_Description of the task_: From the entries below, output the line with "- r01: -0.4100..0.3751" and each following line up to and including the line with "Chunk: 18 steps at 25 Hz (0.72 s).", exactly as written.

Material for this task Start Marker

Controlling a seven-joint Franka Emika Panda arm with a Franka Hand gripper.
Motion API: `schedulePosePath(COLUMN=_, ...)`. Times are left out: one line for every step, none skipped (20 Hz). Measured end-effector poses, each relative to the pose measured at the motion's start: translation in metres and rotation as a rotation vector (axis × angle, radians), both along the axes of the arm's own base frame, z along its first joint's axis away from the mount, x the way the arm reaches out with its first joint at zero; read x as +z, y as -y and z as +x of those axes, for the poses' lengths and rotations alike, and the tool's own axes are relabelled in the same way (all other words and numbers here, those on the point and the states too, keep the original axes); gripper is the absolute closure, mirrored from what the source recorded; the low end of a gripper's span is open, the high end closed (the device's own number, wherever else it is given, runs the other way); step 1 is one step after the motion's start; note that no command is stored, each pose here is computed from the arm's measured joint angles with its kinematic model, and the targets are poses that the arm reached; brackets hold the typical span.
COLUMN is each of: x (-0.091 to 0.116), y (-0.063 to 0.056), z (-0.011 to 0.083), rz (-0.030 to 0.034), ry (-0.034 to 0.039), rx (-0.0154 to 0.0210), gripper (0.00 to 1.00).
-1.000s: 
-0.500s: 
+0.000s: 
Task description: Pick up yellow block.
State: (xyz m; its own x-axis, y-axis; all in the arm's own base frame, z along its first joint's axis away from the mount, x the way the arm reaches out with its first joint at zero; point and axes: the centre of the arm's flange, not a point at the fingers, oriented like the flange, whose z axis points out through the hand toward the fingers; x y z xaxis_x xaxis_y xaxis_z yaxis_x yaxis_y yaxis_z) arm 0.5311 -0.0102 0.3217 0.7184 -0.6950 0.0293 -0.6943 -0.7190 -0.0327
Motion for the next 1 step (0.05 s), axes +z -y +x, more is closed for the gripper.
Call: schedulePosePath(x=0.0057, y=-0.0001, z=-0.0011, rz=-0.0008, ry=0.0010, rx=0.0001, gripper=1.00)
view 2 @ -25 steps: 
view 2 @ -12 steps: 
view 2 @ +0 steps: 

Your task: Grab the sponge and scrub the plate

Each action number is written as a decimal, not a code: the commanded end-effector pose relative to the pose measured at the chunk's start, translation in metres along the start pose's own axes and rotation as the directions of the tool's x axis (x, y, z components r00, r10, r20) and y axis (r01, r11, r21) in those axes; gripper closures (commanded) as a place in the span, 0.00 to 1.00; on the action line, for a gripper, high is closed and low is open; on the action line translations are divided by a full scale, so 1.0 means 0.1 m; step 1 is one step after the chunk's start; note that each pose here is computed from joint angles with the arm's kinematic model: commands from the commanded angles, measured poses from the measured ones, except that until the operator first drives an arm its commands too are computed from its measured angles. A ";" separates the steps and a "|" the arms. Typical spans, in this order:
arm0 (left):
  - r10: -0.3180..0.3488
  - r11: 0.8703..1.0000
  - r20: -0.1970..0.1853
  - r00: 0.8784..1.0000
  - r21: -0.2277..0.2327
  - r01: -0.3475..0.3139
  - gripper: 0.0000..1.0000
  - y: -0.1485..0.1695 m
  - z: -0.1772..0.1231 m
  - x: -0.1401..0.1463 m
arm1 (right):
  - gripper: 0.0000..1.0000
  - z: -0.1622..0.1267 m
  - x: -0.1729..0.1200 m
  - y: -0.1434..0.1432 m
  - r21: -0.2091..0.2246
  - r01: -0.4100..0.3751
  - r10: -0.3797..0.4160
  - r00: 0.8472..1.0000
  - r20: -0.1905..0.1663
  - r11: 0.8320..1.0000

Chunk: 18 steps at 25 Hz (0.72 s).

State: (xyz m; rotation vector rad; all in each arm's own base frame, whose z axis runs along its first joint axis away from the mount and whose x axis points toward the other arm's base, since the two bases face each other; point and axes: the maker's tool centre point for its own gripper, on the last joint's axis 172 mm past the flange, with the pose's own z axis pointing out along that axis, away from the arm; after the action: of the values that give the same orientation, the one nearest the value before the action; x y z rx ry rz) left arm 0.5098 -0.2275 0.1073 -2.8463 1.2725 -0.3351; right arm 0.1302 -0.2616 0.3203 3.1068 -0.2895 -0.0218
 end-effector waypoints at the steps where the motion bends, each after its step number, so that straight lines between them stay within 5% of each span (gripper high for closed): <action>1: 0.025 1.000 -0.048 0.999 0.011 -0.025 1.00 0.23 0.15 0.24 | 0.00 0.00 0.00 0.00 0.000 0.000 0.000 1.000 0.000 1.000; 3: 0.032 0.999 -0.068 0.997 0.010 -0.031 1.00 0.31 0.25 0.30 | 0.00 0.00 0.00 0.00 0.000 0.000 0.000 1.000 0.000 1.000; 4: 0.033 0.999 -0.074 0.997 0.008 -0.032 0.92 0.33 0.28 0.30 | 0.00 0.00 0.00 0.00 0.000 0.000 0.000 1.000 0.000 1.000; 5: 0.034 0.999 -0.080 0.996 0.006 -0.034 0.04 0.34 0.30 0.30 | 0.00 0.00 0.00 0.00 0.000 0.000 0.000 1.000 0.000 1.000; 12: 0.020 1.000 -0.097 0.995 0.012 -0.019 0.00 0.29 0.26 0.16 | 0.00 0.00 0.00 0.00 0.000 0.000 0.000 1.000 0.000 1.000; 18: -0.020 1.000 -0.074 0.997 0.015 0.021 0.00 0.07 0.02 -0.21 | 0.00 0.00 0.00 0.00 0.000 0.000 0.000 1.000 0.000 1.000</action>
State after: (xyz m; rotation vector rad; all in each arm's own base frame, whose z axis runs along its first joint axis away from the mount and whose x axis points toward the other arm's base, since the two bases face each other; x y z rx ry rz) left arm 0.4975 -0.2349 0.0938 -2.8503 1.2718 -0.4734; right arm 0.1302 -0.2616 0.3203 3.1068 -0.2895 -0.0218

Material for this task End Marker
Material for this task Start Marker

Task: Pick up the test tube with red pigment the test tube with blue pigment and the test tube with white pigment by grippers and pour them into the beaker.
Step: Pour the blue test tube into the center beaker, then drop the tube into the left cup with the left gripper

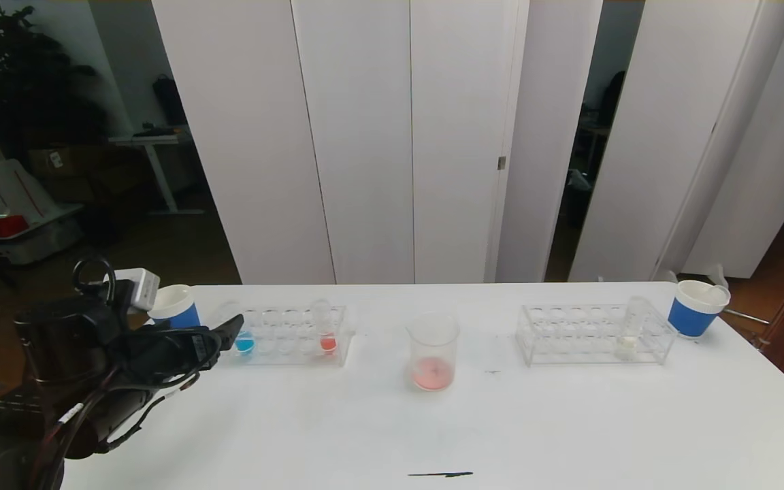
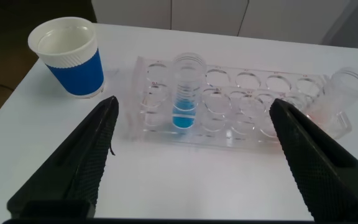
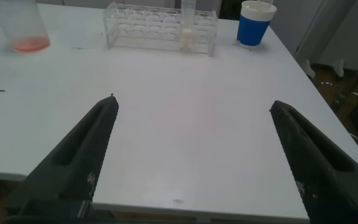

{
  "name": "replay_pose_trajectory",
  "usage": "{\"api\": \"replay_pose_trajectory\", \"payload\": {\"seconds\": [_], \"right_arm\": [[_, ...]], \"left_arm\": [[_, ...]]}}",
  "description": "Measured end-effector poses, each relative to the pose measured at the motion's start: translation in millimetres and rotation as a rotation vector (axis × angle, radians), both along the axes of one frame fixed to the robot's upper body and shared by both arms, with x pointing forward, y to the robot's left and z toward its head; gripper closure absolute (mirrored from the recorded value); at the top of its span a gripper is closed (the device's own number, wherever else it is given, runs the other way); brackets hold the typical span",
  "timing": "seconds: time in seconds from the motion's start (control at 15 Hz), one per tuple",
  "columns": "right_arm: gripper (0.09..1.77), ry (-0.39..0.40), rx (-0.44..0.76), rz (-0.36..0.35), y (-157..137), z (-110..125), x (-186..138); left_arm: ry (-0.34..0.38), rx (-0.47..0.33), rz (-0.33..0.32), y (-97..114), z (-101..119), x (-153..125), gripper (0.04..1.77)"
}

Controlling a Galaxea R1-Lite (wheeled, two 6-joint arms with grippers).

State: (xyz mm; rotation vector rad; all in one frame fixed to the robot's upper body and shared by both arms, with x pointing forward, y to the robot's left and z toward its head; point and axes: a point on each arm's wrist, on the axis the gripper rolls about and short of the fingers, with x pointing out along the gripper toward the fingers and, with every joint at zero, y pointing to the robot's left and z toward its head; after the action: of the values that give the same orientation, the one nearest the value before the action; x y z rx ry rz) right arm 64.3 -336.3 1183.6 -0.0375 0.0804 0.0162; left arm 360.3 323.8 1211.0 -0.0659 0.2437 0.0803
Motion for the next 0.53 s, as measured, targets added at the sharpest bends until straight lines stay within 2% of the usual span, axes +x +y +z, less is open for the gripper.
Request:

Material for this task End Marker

_Solution to this problem_:
  - r01: -0.4100..0.3751
  - r10: -0.3797..0.4160
  - r00: 0.8472..1.0000
  - r20: -0.1905..0.1663
  - r11: 0.8320..1.0000

Chunk: 18 steps at 25 Hz (0.72 s).

No further answer is needed.